Selon une étude du Crédoc réalisée en 2013, 93 % de la population exprime un désir d’approfondir ses connaissances scientifiques. En parallèle, entre 2006 et 2016, le nombre d’étudiants en formation scientifique a augmenté de 23 % en France. 

Mais d’où vient cette montée en flèche de l’intérêt pour la science, et comment la vulgarisation scientifique a-t-elle évolué au fil des années ? Dans son mémoire, Alyssa Keita examine précisément comment les médias numériques, tels que les blogs, podcasts, webinaires, et réseaux sociaux, ont transformé la manière dont les connaissances scientifiques sont diffusées.

La vulgarisation scientifique, définie comme l’adaptation de concepts complexes pour les rendre accessibles à un large public, a d’abord été dominée par les médias traditionnels : presse, radio, et télévision. Aujourd’hui, ce sont les nouveaux médias numériques, tel que les réseaux sociaux, qui prennent le relais, créant un lien direct avec le public grâce à l’immédiateté et à l’interactivité.

Un exemple de réussite : Le Boson de Higgs et l’impact des webinaires

Dans son mémoire, Alyssa cite un exemple emblématique : la communication autour de la découverte du Boson de Higgs par le CERN en 2012. Ce webinaire a permis de rendre accessible cette avancée scientifique majeure à des millions de personnes à travers le globe. Le format numérique a non seulement sensibilisé un large public, mais il a aussi ouvert une discussion entre scientifiques et citoyens, générant un engagement sans précédent. C’est grâce à l’usage de ces nouveaux médias que des institutions comme le CERN ont pu toucher un public beaucoup plus vaste qu’à travers les canaux traditionnels.

Défis et recommandations : éviter la simplification excessive et la désinformation

Malgré ces avancées, il faut également mettre en lumière les défis que posent les médias numériques. La simplification excessive, souvent nécessaire pour rendre les concepts scientifiques plus accessibles, peut parfois conduire à une perte de nuance ou à la diffusion d’informations incorrectes. De plus, la désinformation scientifique, exacerbée par la montée des “fake news”, constitue un obstacle majeur à la transmission de savoirs fiables.

Pour relever ces défis, Alyssa propose des pistes d’amélioration. Elle insiste sur l’importance de la collaboration entre journalistes et scientifiques pour garantir une rigueur dans la vulgarisation, tout en maintenant un langage accessible. L’objectif est de trouver un équilibre entre simplicité et précision.

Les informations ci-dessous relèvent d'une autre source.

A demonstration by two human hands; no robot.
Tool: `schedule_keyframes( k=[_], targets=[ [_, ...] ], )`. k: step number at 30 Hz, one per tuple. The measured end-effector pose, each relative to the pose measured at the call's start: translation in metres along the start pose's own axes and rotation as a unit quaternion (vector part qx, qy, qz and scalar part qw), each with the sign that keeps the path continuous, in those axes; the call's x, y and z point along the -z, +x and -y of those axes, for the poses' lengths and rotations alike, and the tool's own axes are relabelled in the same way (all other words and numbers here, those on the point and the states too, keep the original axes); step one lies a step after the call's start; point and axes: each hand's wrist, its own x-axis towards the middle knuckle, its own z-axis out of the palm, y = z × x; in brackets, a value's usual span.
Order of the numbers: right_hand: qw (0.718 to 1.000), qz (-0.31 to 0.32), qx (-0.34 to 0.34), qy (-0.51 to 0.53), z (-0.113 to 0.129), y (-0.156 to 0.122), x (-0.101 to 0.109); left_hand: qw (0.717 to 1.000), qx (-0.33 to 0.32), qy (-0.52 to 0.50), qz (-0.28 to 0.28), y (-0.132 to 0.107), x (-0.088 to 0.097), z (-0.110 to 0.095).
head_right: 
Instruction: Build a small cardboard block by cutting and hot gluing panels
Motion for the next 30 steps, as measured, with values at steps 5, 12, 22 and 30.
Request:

Vers une vulgarisation plus engageante et inclusive

L’ère numérique offre également de nouvelles opportunités pour toucher des publics plus jeunes. Alyssa Keita recommande de renforcer les liens avec cette nouvelle génération en utilisant des formats plus visuels et interactifs, comme TikTok ou les vidéos YouTube courtes, afin de capter leur attention et de stimuler leur curiosité. Elle suggère aussi d’inclure davantage de projets éducatifs et d’ateliers interactifs pour les enfants, dans le but de développer leur intérêt pour la science dès leur plus jeune âge.

Nous tenons à remercier chaleureusement Alyssa Keita pour son investissement tout au long de son année d’alternance au sein de ESSI. Sa rigueur, son engagement et sa motivation ont été des atouts précieux pour notre équipe. Nous avons été ravis de l’accompagner dans son parcours, et nous lui souhaitons le meilleur pour la suite de ses projets professionnels.